▸ **Exercise objective**
The word "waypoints" marks the lines to report; pull each of them from the listing.

▸ **The data**
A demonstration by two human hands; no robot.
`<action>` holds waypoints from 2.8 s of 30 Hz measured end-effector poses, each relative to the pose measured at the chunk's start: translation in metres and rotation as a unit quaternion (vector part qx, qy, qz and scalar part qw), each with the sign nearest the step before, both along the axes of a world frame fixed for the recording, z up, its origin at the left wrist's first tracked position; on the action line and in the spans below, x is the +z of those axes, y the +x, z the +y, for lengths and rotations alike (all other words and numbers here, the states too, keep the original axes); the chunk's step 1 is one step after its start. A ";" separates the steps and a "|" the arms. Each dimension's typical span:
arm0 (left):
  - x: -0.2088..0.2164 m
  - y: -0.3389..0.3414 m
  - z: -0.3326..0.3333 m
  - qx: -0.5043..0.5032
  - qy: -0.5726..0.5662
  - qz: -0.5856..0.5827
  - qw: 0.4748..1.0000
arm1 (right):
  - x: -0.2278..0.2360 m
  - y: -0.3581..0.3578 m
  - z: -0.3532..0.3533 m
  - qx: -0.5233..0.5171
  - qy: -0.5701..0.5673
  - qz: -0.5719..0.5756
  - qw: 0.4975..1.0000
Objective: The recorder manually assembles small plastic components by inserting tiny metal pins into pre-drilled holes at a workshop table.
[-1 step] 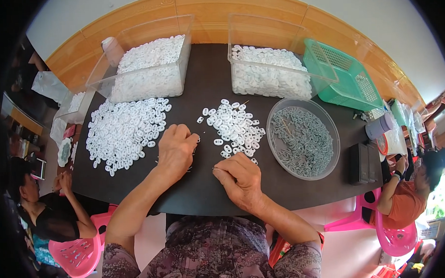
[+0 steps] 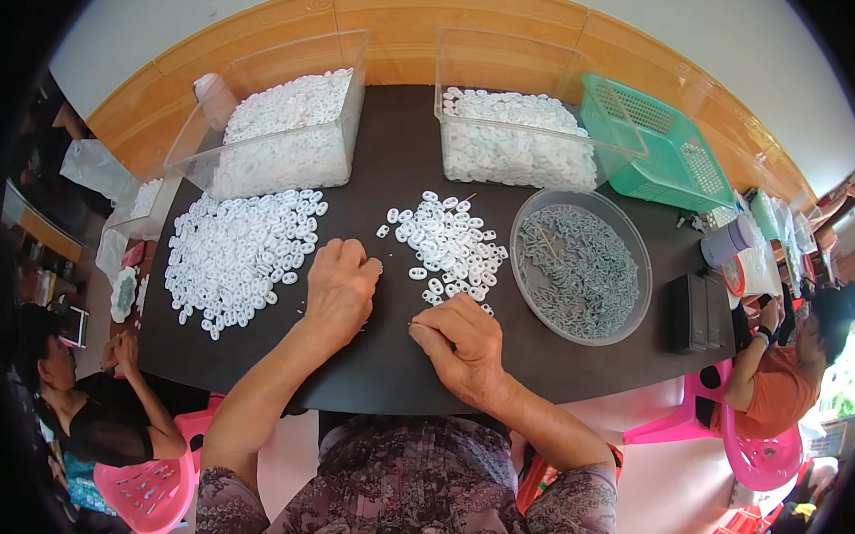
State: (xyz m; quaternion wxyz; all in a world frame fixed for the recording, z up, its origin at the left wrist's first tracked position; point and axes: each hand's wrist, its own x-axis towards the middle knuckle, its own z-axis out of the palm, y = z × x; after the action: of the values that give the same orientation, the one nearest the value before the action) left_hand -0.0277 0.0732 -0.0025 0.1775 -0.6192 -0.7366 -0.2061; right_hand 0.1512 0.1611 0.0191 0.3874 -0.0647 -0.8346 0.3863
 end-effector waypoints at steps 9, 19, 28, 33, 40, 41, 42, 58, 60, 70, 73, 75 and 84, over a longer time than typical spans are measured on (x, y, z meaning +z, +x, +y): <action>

▸ **Result of this exercise**
`<action>` holds waypoints from 2.8 s of 30 Hz measured end-effector poses, each relative to the pose measured at the chunk's start: translation in metres and rotation as a unit quaternion (vector part qx, qy, qz and scalar part qw), each with the sign nearest the step before, both along the axes of a world frame fixed for the recording, z up, its origin at the left wrist's first tracked position; on the action line and in the spans below, x is the +z of those axes, y the +x, z the +y, for lengths and rotations alike (all other words and numbers here, the states too, keep the original axes); the chunk's step 1 is one step after its start. A ";" separates the steps and a "|" the arms. Each dimension's typical span:
 end-effector waypoints at steps 9, 19, 28, 33, 40, 41, 42, 58, 60, 70, 73, 75 and 84, over a longer time than typical spans are measured on (x, y, z meaning +z, +x, +y): <action>

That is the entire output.